- Asian indices rebounded strongly despite the lack of support from S&P500 futures.
- The PBOC intervened in the currency markets to provide a cushion for the weakening yuan.
- The DXY is down to a two-week low at 110.76 as alpha on US government bonds fell.
Markets in the Asian domain rebounded strongly from individual headwinds despite a vertical drop in S&P500 futures. The 500-stock futures basket fell 0.90% after a three-day buying spree as tech giant Microsoft (MSFT) cut its sales growth forecast by 5%. Morgan Stanley economists believe the S&P500 rally may well extend into the 4000/4150 area.
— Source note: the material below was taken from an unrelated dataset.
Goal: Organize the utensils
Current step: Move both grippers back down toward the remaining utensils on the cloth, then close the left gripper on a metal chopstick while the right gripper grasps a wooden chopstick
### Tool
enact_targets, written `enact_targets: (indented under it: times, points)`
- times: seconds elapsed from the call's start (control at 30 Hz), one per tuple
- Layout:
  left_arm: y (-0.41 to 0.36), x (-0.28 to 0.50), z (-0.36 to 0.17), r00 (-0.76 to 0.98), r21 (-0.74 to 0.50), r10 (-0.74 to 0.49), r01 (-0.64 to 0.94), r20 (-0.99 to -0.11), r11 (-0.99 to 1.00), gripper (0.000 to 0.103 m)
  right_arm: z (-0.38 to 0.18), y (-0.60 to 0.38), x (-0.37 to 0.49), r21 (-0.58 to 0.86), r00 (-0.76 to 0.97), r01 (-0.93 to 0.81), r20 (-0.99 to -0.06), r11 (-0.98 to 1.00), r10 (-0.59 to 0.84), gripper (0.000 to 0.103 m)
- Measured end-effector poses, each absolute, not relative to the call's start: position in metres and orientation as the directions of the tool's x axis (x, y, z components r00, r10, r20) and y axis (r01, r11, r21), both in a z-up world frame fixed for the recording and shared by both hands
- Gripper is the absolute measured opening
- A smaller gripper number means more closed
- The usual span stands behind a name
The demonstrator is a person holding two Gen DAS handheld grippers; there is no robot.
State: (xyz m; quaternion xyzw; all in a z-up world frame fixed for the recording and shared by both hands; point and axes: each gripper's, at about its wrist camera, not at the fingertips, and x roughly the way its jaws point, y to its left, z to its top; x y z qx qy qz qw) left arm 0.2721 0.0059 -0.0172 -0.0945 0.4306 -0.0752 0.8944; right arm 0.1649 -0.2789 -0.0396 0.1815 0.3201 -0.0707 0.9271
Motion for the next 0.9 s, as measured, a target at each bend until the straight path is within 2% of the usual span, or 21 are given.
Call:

Therefore, a drop in the US index could be seen as a corrective move.
At press time, the Japanese Nikkei225 gained 0.84%, ChinaA50 jumped 1.15% and Hang Seng climbed 1.43%. Indian markets are closed due to Diwali Balipratipada.
Chinese markets rebounded strongly as investors shrugged off uncertainty that rose after the leadership of China’s third-term Jinping XI received the green signal. Meanwhile, Reuters reported that the People’s Bank of China (PBOC) intervened in currency markets to support the weakening yuan. Reports claim that Chinese state banks sold US dollars in onshore and offshore markets on Tuesday.
Japanese investors turned their attention to the Bank of Japan’s (BOJ) interest rate decision, due Friday. BOJ Governor Haruhiko Kuroda is expected to maintain a dovish tone on interest rates to protect the economy against external shocks. The prolonged weakness of the Japanese yen is having a significant impact on importers. Purchases of imported goods, from oil to foodstuffs, require US dollars for payments, hurting companies that rely on raw materials from foreign suppliers.
On the front of the US Dollar Index (DXY), the mighty DXY is showing a sharp move lower after failing to hold above the 111.00 hurdle. The DXY is likely to exit the 2-week low of 110.76 amid general optimism in the market mindset. Yields on the 10-year US Treasury fell further to 4.08%.